His description of the process reflects an exuberant attitude toward technological speed as an appendage for human cognition:
Extracting the dainty reading roll from its pill box container the reader slips it smoothly into its slot in the machine, sets the speed regulator, turns on the electric current and the whole 100,000; 200,000; 300,000 or million words spills out before his eyes and rolls on restfully or restlessly as he wills, in one continuous line of type, its meaning accelerated by the natural celerity of his eye and mind.[2]

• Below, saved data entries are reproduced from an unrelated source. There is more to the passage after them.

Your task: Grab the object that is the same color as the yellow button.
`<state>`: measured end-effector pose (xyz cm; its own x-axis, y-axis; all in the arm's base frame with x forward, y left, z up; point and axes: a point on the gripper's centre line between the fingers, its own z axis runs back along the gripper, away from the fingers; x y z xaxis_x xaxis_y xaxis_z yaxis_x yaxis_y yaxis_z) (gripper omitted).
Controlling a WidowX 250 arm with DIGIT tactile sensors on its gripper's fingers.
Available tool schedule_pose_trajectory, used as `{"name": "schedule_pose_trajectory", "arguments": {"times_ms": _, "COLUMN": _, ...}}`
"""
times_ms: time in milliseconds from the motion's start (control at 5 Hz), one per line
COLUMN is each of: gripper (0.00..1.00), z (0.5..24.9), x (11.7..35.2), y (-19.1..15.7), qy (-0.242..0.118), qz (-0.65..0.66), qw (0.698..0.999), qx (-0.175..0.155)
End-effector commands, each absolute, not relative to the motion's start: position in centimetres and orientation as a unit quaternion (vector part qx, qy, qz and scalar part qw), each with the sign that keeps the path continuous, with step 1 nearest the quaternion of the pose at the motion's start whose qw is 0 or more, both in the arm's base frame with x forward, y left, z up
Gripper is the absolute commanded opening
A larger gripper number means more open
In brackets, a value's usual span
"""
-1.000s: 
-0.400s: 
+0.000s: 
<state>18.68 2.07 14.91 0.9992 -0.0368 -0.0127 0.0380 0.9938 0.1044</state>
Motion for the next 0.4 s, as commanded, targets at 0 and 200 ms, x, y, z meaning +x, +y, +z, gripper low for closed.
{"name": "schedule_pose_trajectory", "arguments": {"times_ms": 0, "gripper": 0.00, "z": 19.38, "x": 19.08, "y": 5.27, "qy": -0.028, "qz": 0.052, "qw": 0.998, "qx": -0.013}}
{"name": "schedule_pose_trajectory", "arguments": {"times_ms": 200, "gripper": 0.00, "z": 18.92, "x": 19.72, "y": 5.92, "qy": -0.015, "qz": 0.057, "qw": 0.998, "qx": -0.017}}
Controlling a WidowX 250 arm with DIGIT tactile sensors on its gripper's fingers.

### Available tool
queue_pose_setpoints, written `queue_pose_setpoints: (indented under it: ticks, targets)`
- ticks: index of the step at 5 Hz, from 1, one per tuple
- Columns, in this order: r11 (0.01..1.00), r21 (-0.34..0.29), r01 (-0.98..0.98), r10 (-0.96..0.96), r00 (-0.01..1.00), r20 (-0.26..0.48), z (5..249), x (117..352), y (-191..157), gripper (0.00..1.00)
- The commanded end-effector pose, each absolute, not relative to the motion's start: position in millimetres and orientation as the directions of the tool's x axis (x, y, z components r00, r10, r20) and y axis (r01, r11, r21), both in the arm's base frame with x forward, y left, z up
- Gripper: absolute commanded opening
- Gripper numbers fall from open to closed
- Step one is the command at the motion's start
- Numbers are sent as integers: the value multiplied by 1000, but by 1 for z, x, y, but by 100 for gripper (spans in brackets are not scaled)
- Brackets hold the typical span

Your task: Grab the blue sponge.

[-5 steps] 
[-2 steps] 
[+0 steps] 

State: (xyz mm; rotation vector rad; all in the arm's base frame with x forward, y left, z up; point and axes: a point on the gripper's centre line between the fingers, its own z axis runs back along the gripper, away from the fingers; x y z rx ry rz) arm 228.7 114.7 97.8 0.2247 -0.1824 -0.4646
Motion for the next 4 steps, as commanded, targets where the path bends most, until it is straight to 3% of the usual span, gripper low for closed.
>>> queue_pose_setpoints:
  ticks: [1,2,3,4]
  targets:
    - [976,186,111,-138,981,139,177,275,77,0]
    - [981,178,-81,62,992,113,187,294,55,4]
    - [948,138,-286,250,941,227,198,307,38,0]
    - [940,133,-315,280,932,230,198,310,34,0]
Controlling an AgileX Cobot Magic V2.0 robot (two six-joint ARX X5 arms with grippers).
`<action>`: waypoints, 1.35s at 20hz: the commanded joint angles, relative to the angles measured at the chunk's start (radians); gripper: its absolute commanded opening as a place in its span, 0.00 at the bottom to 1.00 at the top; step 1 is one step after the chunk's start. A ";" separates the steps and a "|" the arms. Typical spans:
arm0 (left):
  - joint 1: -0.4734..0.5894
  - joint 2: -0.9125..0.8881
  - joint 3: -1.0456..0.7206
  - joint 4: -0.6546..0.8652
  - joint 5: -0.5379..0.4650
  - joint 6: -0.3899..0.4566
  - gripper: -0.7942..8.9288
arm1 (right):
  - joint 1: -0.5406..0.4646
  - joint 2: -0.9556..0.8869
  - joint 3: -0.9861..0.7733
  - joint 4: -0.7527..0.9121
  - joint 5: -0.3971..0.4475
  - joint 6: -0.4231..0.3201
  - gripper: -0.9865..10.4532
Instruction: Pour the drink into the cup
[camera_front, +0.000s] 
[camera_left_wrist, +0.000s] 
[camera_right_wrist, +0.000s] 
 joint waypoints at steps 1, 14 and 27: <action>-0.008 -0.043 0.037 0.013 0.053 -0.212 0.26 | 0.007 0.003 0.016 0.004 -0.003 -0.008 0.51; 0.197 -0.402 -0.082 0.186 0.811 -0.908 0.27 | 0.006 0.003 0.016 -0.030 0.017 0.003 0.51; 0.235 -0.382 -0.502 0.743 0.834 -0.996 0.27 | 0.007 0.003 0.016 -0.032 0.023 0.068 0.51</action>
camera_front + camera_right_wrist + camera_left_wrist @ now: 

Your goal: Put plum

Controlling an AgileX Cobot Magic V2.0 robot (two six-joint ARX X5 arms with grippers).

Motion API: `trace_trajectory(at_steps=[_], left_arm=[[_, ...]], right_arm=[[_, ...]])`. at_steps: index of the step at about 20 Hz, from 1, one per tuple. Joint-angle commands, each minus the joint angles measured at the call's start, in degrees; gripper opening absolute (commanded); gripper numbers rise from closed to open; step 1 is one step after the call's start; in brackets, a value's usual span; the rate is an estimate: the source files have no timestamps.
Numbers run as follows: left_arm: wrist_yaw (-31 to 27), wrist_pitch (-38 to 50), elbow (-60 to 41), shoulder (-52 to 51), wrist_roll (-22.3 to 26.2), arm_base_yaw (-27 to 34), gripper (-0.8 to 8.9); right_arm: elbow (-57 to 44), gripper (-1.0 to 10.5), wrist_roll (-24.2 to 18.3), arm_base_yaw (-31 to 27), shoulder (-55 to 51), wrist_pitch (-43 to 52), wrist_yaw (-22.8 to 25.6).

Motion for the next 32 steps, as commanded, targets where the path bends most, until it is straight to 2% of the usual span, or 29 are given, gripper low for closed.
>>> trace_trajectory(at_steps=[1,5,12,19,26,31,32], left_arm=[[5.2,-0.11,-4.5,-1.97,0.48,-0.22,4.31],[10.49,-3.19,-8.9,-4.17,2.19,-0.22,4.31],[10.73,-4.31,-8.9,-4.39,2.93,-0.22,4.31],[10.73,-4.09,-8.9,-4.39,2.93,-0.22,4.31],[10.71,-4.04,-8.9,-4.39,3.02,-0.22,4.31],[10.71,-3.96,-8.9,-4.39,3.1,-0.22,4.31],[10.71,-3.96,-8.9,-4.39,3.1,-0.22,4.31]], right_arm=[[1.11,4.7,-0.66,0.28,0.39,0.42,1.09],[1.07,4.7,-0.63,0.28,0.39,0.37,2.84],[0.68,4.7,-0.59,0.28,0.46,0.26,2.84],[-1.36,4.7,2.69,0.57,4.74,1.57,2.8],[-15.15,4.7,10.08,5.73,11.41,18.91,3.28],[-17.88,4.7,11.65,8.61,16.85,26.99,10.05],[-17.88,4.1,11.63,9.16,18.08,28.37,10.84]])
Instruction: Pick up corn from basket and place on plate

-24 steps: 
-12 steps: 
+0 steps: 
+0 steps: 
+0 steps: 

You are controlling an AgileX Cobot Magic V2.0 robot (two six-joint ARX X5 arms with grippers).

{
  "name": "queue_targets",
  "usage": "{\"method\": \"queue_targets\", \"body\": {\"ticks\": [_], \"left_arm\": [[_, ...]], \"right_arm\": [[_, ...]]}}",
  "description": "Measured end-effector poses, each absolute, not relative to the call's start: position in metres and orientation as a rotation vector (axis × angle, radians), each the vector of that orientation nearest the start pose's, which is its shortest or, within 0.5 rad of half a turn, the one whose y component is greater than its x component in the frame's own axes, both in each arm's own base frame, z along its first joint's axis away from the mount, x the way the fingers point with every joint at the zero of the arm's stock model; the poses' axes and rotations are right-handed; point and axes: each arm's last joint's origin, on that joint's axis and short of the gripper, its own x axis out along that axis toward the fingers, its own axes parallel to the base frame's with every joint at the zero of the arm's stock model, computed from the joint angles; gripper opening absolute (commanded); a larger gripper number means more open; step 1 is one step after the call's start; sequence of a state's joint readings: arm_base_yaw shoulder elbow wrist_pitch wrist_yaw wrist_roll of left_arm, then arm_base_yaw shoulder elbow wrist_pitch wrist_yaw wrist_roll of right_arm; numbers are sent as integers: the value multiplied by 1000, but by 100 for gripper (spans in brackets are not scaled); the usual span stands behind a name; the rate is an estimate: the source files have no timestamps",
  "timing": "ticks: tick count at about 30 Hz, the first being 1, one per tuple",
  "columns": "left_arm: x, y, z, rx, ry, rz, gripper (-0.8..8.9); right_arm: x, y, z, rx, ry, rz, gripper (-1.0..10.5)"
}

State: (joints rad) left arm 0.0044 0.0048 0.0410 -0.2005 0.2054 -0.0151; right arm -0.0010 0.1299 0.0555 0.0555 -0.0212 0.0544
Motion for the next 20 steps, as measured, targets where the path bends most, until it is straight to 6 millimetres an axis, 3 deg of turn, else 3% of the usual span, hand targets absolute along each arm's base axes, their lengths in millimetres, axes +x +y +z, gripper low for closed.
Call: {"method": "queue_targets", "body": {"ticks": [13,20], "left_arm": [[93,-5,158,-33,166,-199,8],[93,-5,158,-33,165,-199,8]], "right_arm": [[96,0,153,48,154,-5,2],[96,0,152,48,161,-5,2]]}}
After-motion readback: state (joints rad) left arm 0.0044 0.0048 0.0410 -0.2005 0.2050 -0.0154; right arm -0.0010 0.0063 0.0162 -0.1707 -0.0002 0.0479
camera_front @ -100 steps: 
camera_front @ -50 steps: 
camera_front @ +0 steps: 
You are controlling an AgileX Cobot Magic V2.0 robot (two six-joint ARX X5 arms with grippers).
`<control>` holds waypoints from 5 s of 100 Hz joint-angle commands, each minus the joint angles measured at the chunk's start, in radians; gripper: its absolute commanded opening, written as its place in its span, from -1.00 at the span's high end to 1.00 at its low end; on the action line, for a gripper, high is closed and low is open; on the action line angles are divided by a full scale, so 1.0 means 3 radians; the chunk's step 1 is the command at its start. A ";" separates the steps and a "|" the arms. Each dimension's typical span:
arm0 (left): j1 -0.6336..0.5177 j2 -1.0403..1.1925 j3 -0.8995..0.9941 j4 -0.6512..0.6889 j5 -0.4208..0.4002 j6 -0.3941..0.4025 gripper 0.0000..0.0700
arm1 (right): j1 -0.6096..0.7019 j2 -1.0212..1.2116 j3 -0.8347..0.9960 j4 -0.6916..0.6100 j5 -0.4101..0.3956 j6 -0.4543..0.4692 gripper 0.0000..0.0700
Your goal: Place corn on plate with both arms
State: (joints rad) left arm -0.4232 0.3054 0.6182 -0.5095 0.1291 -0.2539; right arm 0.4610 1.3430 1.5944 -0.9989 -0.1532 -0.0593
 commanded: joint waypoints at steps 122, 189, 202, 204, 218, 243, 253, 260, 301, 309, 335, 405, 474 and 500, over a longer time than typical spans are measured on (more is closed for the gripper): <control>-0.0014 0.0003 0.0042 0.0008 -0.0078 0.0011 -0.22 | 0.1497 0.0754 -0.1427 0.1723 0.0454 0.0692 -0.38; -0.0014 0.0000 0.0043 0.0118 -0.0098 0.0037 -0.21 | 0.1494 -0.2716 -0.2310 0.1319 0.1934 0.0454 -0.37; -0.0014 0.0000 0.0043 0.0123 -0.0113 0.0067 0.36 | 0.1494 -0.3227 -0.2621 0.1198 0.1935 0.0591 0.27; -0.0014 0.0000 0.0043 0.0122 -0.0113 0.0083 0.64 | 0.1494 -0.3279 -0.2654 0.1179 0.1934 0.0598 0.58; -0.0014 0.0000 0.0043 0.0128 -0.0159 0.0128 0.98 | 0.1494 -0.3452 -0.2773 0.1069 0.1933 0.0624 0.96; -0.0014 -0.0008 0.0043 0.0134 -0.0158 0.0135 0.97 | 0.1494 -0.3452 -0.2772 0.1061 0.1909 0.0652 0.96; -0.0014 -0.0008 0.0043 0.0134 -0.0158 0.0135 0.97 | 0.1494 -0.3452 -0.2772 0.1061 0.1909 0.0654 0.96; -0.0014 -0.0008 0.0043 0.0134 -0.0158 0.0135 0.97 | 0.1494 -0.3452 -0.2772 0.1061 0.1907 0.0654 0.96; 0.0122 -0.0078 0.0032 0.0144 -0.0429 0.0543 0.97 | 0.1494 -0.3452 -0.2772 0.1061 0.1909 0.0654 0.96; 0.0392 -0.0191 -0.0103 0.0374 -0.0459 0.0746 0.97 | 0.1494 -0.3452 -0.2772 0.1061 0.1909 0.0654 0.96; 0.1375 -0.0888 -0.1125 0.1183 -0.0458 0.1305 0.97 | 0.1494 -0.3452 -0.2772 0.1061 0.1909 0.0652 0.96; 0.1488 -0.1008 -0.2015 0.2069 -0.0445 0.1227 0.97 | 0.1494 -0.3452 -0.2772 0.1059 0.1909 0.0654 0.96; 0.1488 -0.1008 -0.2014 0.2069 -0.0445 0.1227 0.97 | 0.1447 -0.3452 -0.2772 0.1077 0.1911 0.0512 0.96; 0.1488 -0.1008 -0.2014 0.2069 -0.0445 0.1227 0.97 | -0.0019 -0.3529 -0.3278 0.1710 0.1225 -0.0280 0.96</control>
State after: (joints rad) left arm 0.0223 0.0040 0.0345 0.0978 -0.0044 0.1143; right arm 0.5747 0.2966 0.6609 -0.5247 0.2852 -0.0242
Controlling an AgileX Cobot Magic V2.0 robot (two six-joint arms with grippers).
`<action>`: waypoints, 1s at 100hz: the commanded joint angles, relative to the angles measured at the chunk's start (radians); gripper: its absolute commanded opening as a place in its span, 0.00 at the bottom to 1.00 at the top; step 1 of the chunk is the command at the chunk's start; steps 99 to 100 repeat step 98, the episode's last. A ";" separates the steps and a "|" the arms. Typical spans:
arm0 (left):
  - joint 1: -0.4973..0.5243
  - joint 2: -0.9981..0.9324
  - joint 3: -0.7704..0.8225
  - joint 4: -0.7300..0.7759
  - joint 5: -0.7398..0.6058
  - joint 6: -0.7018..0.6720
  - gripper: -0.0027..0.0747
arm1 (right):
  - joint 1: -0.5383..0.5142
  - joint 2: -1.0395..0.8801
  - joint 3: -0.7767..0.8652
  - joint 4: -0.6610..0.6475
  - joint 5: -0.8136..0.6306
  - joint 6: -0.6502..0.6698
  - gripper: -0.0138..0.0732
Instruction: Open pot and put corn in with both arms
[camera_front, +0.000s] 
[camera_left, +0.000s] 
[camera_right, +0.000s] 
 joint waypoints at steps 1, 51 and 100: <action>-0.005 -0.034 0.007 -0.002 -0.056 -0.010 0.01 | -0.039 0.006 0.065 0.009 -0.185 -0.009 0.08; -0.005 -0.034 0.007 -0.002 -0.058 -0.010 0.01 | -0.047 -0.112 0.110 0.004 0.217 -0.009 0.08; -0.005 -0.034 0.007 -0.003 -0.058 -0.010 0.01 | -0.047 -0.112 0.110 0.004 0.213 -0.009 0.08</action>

Brown aligns his invention with both the talkie and the phonographic record. He credits the former as the nominal source of his Readies, and throughout his manifesto, he refers to the spool of text as a “reading record.” He copies the mechanics of both media, adopting the spinning cycle of the phonograph and film, while replacing the projector or needle with a magnifying glass. For Brown, his machine demonstrates that there are new “oracular means… for carrying the word mystically to the eye.”[3] He approaches reading as a physical activity that requires motion and effort by the reader. He asks for “a new reading medium that is in time with our day, so that industrious delvers in the Word-Pile may be rapidly read and quickly understood.”[4] The Readies represent a revolutionary method of text transmission that displaces the work of the reader onto his machine in order to adapt reading practice to the proliferation of information and content in the early 20th century.
Brown declares himself a lover of the book, but he also believes its fixed form limits how much can be read by an individual reader. This becomes an issue as more reading material is produced with greater speed. His manifesto distinguishes between the production and consumption of texts. Brown acknowledges the revolutionary advances of the modernist avant-garde in the writing published by James Joyce and Gertrude Stein, but this shift, he notes, only attends to writing and production of books. Reading lags behind, fixed in “archaic medievalism.”[5] He writes “I have lived with five hundred years of printed books and have felt the same papyrus that Nebuchadnezzar might have touched, and all this time I have lived in loving wonder… [of] the most efficacious manner of administrating the written word to the patient.”[6] Brown is driven by a modernist desire for speed and efficiency. He dreams of a reading practice in which words gather meaning by their cumulative optic effect on the mind, rather than their unified arrangement on a page.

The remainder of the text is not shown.